§ THE PROBLEM:
Reprint the whole of the data exactly.

§ EXERCISE DATA:

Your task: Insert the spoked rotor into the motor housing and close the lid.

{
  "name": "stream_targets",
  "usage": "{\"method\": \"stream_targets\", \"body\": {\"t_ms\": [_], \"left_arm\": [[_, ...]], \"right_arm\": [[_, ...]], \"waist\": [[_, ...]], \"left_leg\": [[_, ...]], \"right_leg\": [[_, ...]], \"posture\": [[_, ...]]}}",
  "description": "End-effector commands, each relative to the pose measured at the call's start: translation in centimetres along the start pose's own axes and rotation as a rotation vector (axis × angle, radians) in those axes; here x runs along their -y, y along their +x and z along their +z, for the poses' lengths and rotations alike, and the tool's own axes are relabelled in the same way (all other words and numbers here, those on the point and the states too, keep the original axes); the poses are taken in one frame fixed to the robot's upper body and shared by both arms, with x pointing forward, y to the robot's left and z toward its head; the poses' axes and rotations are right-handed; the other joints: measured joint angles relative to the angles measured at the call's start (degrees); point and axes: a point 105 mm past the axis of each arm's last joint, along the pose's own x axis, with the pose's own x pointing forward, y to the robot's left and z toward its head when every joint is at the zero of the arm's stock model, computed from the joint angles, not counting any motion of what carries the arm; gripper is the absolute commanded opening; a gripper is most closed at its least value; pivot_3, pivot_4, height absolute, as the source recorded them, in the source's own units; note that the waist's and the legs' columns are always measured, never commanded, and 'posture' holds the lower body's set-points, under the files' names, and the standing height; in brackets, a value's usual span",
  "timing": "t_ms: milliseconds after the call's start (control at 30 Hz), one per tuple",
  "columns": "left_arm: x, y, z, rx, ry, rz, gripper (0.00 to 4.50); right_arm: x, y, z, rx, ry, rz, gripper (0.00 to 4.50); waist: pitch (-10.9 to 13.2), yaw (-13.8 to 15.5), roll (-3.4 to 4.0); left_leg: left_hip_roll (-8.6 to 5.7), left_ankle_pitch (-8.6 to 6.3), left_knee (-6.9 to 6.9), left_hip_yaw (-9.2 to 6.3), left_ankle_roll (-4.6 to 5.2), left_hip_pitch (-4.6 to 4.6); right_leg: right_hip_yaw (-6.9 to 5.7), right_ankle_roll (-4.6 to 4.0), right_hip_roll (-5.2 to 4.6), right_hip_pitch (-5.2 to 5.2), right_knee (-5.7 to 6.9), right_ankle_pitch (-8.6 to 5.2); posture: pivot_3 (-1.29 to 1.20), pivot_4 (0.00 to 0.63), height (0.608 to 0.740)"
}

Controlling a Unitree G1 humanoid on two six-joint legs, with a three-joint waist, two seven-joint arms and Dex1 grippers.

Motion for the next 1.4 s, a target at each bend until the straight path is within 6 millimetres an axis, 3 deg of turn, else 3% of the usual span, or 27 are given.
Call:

§ TASK ANSWER:
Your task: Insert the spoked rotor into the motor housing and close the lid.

{
  "name": "stream_targets",
  "usage": "{\"method\": \"stream_targets\", \"body\": {\"t_ms\": [_], \"left_arm\": [[_, ...]], \"right_arm\": [[_, ...]], \"waist\": [[_, ...]], \"left_leg\": [[_, ...]], \"right_leg\": [[_, ...]], \"posture\": [[_, ...]]}}",
  "description": "End-effector commands, each relative to the pose measured at the call's start: translation in centimetres along the start pose's own axes and rotation as a rotation vector (axis × angle, radians) in those axes; here x runs along their -y, y along their +x and z along their +z, for the poses' lengths and rotations alike, and the tool's own axes are relabelled in the same way (all other words and numbers here, those on the point and the states too, keep the original axes); the poses are taken in one frame fixed to the robot's upper body and shared by both arms, with x pointing forward, y to the robot's left and z toward its head; the poses' axes and rotations are right-handed; the other joints: measured joint angles relative to the angles measured at the call's start (degrees); point and axes: a point 105 mm past the axis of each arm's last joint, along the pose's own x axis, with the pose's own x pointing forward, y to the robot's left and z toward its head when every joint is at the zero of the arm's stock model, computed from the joint angles, not counting any motion of what carries the arm; gripper is the absolute commanded opening; a gripper is most closed at its least value; pivot_3, pivot_4, height absolute, as the source recorded them, in the source's own units; note that the waist's and the legs' columns are always measured, never commanded, and 'posture' holds the lower body's set-points, under the files' names, and the standing height; in brackets, a value's usual span",
  "timing": "t_ms: milliseconds after the call's start (control at 30 Hz), one per tuple",
  "columns": "left_arm: x, y, z, rx, ry, rz, gripper (0.00 to 4.50); right_arm: x, y, z, rx, ry, rz, gripper (0.00 to 4.50); waist: pitch (-10.9 to 13.2), yaw (-13.8 to 15.5), roll (-3.4 to 4.0); left_leg: left_hip_roll (-8.6 to 5.7), left_ankle_pitch (-8.6 to 6.3), left_knee (-6.9 to 6.9), left_hip_yaw (-9.2 to 6.3), left_ankle_roll (-4.6 to 5.2), left_hip_pitch (-4.6 to 4.6); right_leg: right_hip_yaw (-6.9 to 5.7), right_ankle_roll (-4.6 to 4.0), right_hip_roll (-5.2 to 4.6), right_hip_pitch (-5.2 to 5.2), right_knee (-5.7 to 6.9), right_ankle_pitch (-8.6 to 5.2); posture: pivot_3 (-1.29 to 1.20), pivot_4 (0.00 to 0.63), height (0.608 to 0.740)"
}

Controlling a Unitree G1 humanoid on two six-joint legs, with a three-joint waist, two seven-joint arms and Dex1 grippers.

Motion for the next 1.4 s, a target at each bend until the straight path is within 6 millimetres an axis, 3 deg of turn, else 3% of the usual span, or 27 are given.
Call:

This exercise requires no further output.